- _Recorded data_:
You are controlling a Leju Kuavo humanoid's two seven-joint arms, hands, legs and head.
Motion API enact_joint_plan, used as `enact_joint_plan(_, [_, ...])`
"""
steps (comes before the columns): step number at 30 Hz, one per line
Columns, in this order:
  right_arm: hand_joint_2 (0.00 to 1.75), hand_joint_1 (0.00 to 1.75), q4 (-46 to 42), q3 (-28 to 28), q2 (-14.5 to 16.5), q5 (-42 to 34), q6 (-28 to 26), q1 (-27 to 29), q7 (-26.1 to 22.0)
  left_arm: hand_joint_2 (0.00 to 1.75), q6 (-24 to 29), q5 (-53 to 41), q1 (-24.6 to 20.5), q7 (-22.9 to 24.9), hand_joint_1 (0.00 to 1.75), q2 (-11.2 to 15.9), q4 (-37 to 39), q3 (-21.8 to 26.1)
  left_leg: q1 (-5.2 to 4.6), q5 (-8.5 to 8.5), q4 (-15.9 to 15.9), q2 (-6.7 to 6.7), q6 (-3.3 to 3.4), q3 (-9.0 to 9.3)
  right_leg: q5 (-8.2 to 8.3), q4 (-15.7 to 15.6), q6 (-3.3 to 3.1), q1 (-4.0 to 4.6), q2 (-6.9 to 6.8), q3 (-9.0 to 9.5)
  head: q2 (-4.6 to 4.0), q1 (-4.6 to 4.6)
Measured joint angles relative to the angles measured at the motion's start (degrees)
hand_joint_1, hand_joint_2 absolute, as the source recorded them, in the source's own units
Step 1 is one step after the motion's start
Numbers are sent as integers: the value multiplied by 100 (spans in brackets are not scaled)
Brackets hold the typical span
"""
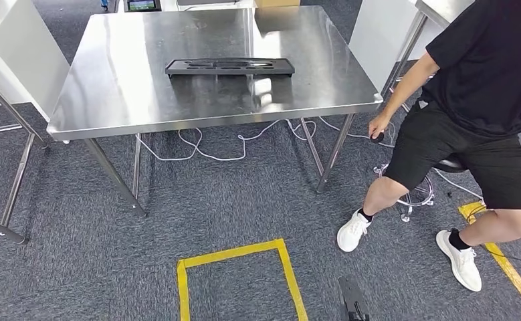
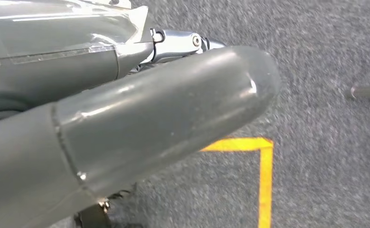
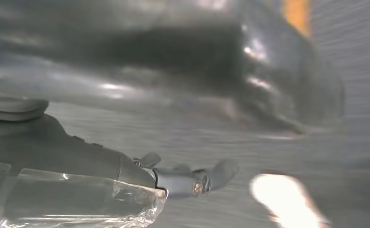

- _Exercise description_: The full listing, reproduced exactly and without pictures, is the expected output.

- _Written solution_:
You are controlling a Leju Kuavo humanoid's two seven-joint arms, hands, legs and head.
Motion API enact_joint_plan, used as `enact_joint_plan(_, [_, ...])`
"""
steps (comes before the columns): step number at 30 Hz, one per line
Columns, in this order:
  right_arm: hand_joint_2 (0.00 to 1.75), hand_joint_1 (0.00 to 1.75), q4 (-46 to 42), q3 (-28 to 28), q2 (-14.5 to 16.5), q5 (-42 to 34), q6 (-28 to 26), q1 (-27 to 29), q7 (-26.1 to 22.0)
  left_arm: hand_joint_2 (0.00 to 1.75), q6 (-24 to 29), q5 (-53 to 41), q1 (-24.6 to 20.5), q7 (-22.9 to 24.9), hand_joint_1 (0.00 to 1.75), q2 (-11.2 to 15.9), q4 (-37 to 39), q3 (-21.8 to 26.1)
  left_leg: q1 (-5.2 to 4.6), q5 (-8.5 to 8.5), q4 (-15.9 to 15.9), q2 (-6.7 to 6.7), q6 (-3.3 to 3.4), q3 (-9.0 to 9.3)
  right_leg: q5 (-8.2 to 8.3), q4 (-15.7 to 15.6), q6 (-3.3 to 3.1), q1 (-4.0 to 4.6), q2 (-6.9 to 6.8), q3 (-9.0 to 9.5)
  head: q2 (-4.6 to 4.0), q1 (-4.6 to 4.6)
Measured joint angles relative to the angles measured at the motion's start (degrees)
hand_joint_1, hand_joint_2 absolute, as the source recorded them, in the source's own units
Step 1 is one step after the motion's start
Numbers are sent as integers: the value multiplied by 100 (spans in brackets are not scaled)
Brackets hold the typical span
"""

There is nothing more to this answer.